Each line of the data has to be transcribed exactly.

#### [Information supplied]
..........
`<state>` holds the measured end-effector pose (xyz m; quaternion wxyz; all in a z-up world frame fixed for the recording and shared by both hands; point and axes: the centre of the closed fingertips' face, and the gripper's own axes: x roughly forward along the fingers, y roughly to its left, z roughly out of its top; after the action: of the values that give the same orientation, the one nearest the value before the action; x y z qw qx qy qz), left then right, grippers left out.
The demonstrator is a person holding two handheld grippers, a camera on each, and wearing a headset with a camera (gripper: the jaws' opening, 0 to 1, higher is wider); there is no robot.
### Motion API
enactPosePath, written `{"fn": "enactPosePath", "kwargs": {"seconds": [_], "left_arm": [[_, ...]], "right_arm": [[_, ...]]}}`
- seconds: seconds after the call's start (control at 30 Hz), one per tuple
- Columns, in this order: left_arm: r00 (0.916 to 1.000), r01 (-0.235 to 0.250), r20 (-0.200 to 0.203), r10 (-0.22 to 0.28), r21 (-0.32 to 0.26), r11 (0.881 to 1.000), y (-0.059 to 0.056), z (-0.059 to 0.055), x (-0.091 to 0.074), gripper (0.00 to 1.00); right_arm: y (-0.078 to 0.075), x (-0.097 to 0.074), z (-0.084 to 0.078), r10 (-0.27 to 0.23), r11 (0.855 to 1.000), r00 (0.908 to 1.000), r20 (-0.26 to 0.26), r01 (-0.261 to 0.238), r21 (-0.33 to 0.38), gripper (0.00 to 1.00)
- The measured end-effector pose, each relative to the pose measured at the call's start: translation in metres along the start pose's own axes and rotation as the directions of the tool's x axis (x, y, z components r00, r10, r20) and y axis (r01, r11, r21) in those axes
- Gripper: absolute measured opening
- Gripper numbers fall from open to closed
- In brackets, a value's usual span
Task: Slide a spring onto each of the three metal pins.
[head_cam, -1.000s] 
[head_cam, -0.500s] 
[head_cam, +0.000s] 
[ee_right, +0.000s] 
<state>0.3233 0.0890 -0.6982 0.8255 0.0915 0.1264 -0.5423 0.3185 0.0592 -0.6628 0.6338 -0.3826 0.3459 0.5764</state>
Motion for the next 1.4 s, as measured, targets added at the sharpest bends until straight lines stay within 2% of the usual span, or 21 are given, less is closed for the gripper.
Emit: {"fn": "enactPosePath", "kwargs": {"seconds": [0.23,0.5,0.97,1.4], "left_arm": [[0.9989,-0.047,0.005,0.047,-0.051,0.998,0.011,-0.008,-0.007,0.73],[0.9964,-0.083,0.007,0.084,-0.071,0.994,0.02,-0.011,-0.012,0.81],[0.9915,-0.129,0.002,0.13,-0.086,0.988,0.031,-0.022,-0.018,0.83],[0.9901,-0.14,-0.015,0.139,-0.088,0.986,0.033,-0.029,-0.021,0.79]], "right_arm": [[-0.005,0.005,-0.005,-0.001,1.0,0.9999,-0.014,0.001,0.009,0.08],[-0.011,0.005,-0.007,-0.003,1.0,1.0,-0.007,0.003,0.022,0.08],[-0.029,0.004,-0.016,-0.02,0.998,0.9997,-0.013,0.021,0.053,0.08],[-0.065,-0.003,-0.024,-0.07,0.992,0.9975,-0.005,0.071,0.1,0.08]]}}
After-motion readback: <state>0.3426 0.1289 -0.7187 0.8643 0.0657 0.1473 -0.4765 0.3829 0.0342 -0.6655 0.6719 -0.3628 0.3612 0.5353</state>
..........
#### [Expected output]
`<state>` holds the measured end-effector pose (xyz m; quaternion wxyz; all in a z-up world frame fixed for the recording and shared by both hands; point and axes: the centre of the closed fingertips' face, and the gripper's own axes: x roughly forward along the fingers, y roughly to its left, z roughly out of its top; after the action: of the values that give the same orientation, the one nearest the value before the action; x y z qw qx qy qz), left then right, grippers left out.
The demonstrator is a person holding two handheld grippers, a camera on each, and wearing a headset with a camera (gripper: the jaws' opening, 0 to 1, higher is wider); there is no robot.
### Motion API
enactPosePath, written `{"fn": "enactPosePath", "kwargs": {"seconds": [_], "left_arm": [[_, ...]], "right_arm": [[_, ...]]}}`
- seconds: seconds after the call's start (control at 30 Hz), one per tuple
- Columns, in this order: left_arm: r00 (0.916 to 1.000), r01 (-0.235 to 0.250), r20 (-0.200 to 0.203), r10 (-0.22 to 0.28), r21 (-0.32 to 0.26), r11 (0.881 to 1.000), y (-0.059 to 0.056), z (-0.059 to 0.055), x (-0.091 to 0.074), gripper (0.00 to 1.00); right_arm: y (-0.078 to 0.075), x (-0.097 to 0.074), z (-0.084 to 0.078), r10 (-0.27 to 0.23), r11 (0.855 to 1.000), r00 (0.908 to 1.000), r20 (-0.26 to 0.26), r01 (-0.261 to 0.238), r21 (-0.33 to 0.38), gripper (0.00 to 1.00)
- The measured end-effector pose, each relative to the pose measured at the call's start: translation in metres along the start pose's own axes and rotation as the directions of the tool's x axis (x, y, z components r00, r10, r20) and y axis (r01, r11, r21) in those axes
- Gripper: absolute measured opening
- Gripper numbers fall from open to closed
- In brackets, a value's usual span
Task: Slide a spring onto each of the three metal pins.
[head_cam, -1.000s] 
[head_cam, -0.500s] 
[head_cam, +0.000s] 
[ee_right, +0.000s] 
<state>0.3233 0.0890 -0.6982 0.8255 0.0915 0.1264 -0.5423 0.3185 0.0592 -0.6628 0.6338 -0.3826 0.3459 0.5764</state>
Motion for the next 1.4 s, as measured, targets added at the sharpest bends until straight lines stay within 2% of the usual span, or 21 are given, less is closed for the gripper.
Emit: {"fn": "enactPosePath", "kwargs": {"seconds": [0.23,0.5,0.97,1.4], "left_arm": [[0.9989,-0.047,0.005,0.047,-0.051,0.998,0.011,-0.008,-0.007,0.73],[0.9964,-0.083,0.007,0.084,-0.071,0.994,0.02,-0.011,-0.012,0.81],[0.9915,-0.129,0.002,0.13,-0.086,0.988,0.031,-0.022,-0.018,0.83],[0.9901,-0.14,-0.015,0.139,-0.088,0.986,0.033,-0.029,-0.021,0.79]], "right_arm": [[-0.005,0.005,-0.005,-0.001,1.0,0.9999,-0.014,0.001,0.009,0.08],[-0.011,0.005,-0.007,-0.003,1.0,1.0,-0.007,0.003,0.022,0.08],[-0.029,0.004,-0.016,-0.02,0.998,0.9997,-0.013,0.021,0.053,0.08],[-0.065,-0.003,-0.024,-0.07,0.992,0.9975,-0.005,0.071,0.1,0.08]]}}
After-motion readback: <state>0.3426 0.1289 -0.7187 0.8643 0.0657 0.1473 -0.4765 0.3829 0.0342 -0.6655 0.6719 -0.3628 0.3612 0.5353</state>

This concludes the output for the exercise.